I previously looked at the work of Irving Penn (1917-2009) through online resources (see here), specifically at his ‘pop-up studio’ work. I enjoyed looking at the work but was unable to find much of it in online archives, so tracked down a used copy of the book accompanying the MoMA retrospective of Penn’s work (Szarkowski, J. and Penn, I. 1987. Irving Penn). The cover material describes Penn as ‘one of the most distinguished practitioners of portrait and fashion photography of the last four decades.’ In this post, I reflect on my reading of that book.

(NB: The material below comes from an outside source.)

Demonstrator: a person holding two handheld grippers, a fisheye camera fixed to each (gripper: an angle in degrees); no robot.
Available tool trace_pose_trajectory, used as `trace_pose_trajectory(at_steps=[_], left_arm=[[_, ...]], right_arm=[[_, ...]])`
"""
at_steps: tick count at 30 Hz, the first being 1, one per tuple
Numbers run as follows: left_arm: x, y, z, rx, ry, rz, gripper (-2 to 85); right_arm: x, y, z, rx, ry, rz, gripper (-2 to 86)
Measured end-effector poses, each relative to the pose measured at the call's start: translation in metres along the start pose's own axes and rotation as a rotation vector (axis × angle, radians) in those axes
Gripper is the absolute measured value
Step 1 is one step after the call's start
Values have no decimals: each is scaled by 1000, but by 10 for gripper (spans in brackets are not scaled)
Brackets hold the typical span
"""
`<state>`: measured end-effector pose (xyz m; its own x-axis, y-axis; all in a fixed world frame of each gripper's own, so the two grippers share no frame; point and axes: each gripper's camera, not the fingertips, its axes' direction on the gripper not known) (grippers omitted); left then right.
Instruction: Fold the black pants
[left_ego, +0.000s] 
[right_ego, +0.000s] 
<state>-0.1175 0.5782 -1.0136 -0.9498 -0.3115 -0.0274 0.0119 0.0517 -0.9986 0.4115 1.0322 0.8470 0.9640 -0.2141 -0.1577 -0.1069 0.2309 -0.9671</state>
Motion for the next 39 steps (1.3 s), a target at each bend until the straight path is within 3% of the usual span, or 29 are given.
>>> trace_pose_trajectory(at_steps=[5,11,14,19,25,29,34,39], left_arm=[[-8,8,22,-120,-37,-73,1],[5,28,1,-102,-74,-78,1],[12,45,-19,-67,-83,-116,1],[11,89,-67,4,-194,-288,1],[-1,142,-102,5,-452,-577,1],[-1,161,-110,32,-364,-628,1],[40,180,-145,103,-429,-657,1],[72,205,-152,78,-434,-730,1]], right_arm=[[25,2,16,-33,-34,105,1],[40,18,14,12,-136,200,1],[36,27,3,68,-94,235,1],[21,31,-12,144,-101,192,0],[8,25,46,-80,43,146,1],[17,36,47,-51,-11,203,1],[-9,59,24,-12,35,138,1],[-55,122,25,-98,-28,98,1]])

The 25 page introduction to the book is written by John Szarkowski and provides a biography of Penn, covering his formative years, his influences, his working life, and his work to the time of the 1987 retrospective. Atget and Evans are cited among Penn’s influences and this is reflected in his early work; Szarkowski comments that Penn’s ‘personal sensibility’ is evident in these early works, saying ‘The raw materials … are as humble as those of Atget’s working class shops, but in Penn’s picture they seem dear enough for Tiffany’s’ (ibid, p19).

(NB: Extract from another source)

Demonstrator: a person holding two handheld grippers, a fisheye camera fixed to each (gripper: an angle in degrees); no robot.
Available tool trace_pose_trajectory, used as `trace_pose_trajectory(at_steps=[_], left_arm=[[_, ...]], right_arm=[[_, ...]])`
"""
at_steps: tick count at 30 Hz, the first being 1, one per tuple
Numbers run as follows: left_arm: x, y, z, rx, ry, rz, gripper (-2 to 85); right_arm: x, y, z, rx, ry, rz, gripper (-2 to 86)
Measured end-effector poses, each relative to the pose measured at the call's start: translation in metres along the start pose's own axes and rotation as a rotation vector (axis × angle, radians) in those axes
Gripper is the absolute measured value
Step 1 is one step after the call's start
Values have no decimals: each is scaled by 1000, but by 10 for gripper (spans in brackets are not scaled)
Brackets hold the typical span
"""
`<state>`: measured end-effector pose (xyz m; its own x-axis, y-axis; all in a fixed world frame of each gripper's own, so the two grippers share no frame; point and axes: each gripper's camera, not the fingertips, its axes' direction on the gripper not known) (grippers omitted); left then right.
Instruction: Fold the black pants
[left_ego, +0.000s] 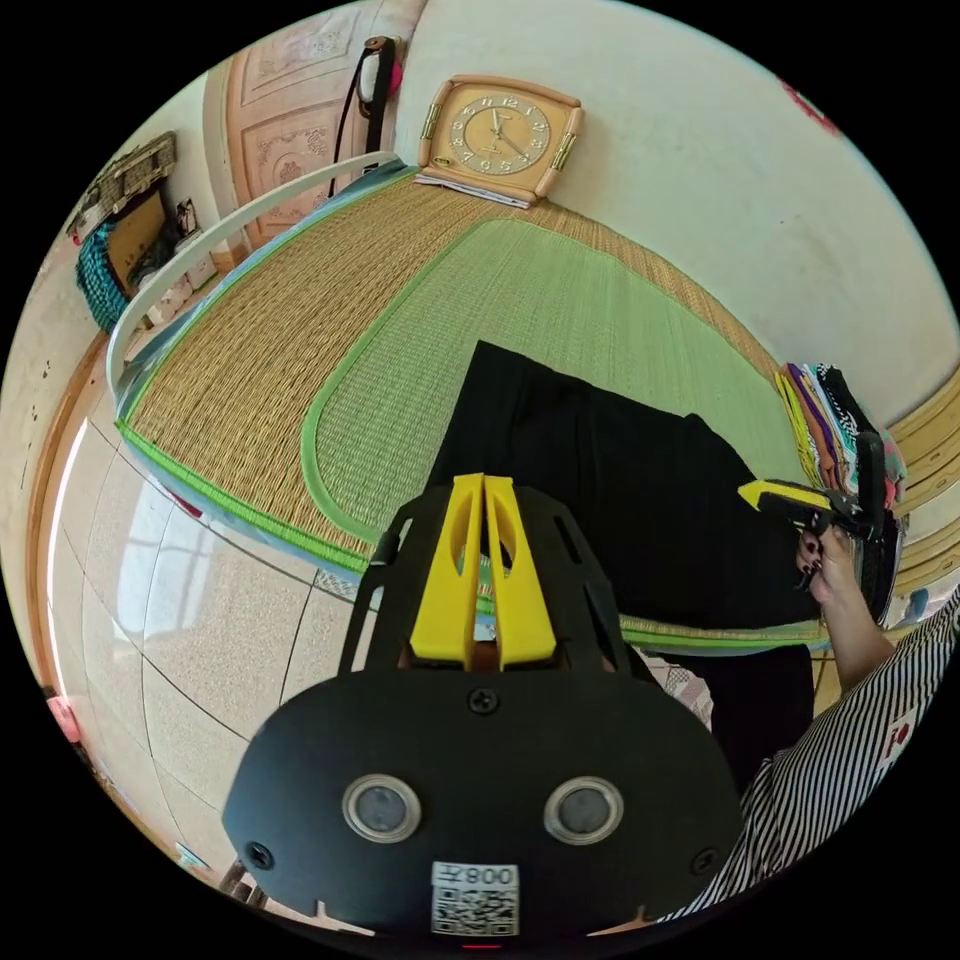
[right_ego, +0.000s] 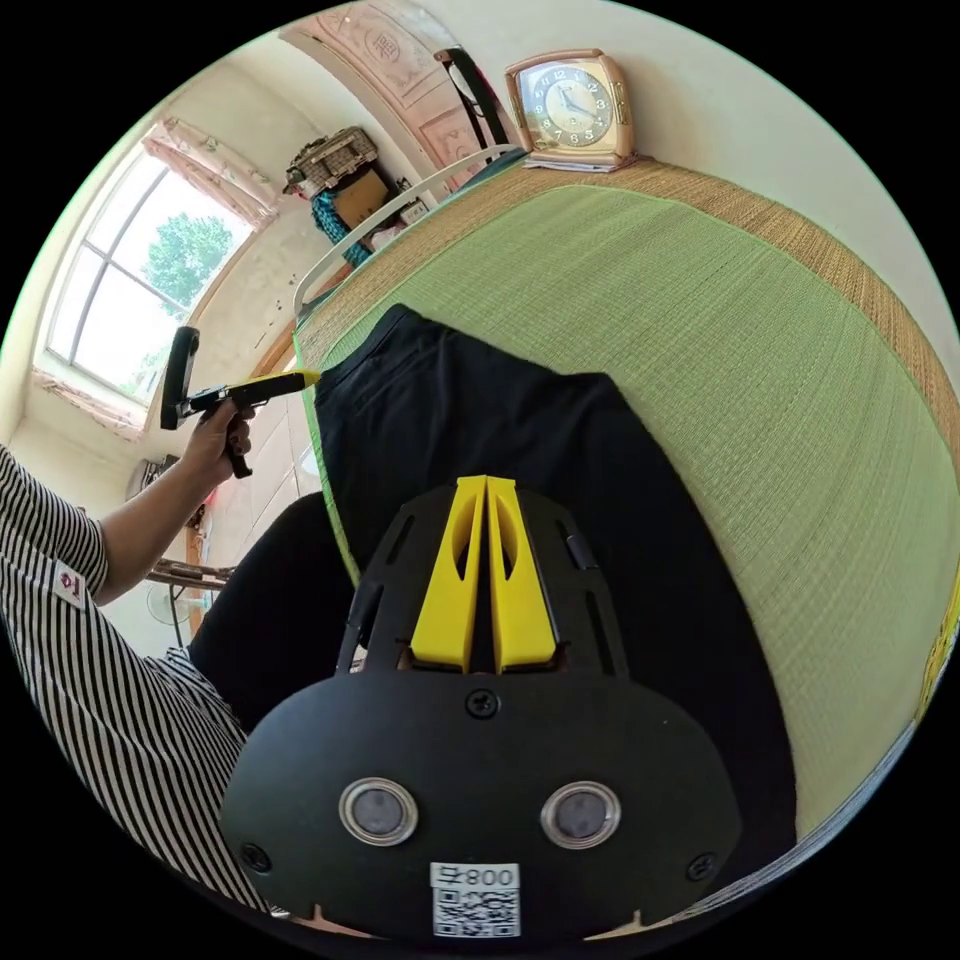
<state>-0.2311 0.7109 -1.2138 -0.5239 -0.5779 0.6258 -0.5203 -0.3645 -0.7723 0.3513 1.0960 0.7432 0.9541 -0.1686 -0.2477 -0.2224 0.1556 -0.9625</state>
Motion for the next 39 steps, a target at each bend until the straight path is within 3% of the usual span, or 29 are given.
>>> trace_pose_trajectory(at_steps=[9,15,20,23,27,31,39], left_arm=[[45,7,-4,-45,-18,-5,0],[126,15,-25,0,173,146,0],[226,14,-1,-117,280,342,1],[285,13,28,-256,194,453,1],[334,3,40,-335,179,428,2],[392,-6,24,-292,225,450,6],[578,-25,43,-364,500,669,52]], right_arm=[[-22,78,33,-137,38,57,1],[-26,138,9,-77,123,112,1],[-8,205,10,-96,204,242,1],[5,240,26,-136,225,289,1],[19,274,25,-74,147,336,2],[29,315,12,-2,150,378,5],[100,495,-57,285,270,835,55]])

Penn spent many years working as a Vogue photographer at time when Vogue seemed to have afforded him the opportunity for a great deal of artistic freedom and financial support for projects (see also Helmut Newton as a Vogue photographer). Szarkowski offers a number of insights into Penn’s work:
- ‘It was his idea that the portraitist must seem a servant to the sitter … , one whose function is to attend and encourage the sitter’s self-revelation’ (ibid, p24)
- ‘In contrast to the prevalent magazine style of the years around 1950, his portraits are free of reference to the sitter’s work or habitual environment’ (ibid, p26). Szarkowski describes Penn’s work in which there is not even a sign of the anonymous studio as a ‘wordless conversation between the photographer and sitter’.
- Szarkowski’s view is that Penn was less successful when he has worked outdoors … ‘from the studio we see with perfect limpid clarity his subject. In his work from out-of-doors we see, perhaps too clearly, his artfulness.’ (ibid, p35).
The book includes 156 of Penn’s photos (21 in colour), covering all aspects of his work. Here I reflect only on the portraiture.
Throughout we see the sitters stripped of context; there is either a studio backdrop or a void behind the portraits. This gives us an impression of the sitter without distraction and showcases Penn’s sculpting of their ‘self-revelation’. Because the sitters appear as their own people, rather than actively engaged with the camera and photographer, I feel that we are looking into their personalities; an absence of the camera-mask.
On the other hand, when it comes to Penn’s studies of sitters in traditional / native costume and decoration, in my view the approach does not work as well. Placed out of context into pop-up studios, the images look like museum show-pieces in glass cabinets, removed from their habitual locations. They do not view as portraits of ‘self-revelation’. For example Couple with Dog (ibid, plate 62) or Sewer Cleaner (ibid, plate 86). Of course my perspective is influenced by my own cultural background in which I expect to see the traditional matched with the traditional or of the same period; otherwise it feels incongruent or artificial. Likewise, if the same subjects were dressed in contemporary styles and photographed in a studio, I would read the photographs differently.
It is interesting to draw parallels with the work of Jane Bown (1925–2014) and Emile Hoppé (1878-1972), also making portraits in monochrome. All of the photographers emphasised the importance of interpersonal skills to draw out the characters of their sitters; they also recognised the impact intrusive photography techniques can have on the psychology of the subject. Bown with her 35mm Olympus OM1 camera and use natural light; Hoppé moving to smaller format cameras when they became available for his studies of ‘types’; Penn using pop-up studios to avoid bring subjects into a formal studio setting. All paid attention to and had routines for working with their subjects; all different but somehow looking to find ‘self-revelation’ or ‘finding their photo’.
In terms of my own practice, as well as paying attention to the process of engaging with subjects (which I am lucky to have significant experience of doing in my day-job), it is important to shoot portraits regularly, including with flash if needed, so that the use of the tools becomes second nature and as invisible as possible to the sitter.
Szarkowski, J. and Penn, I. 1987. Irving Penn. New York: Museum of Modern Art.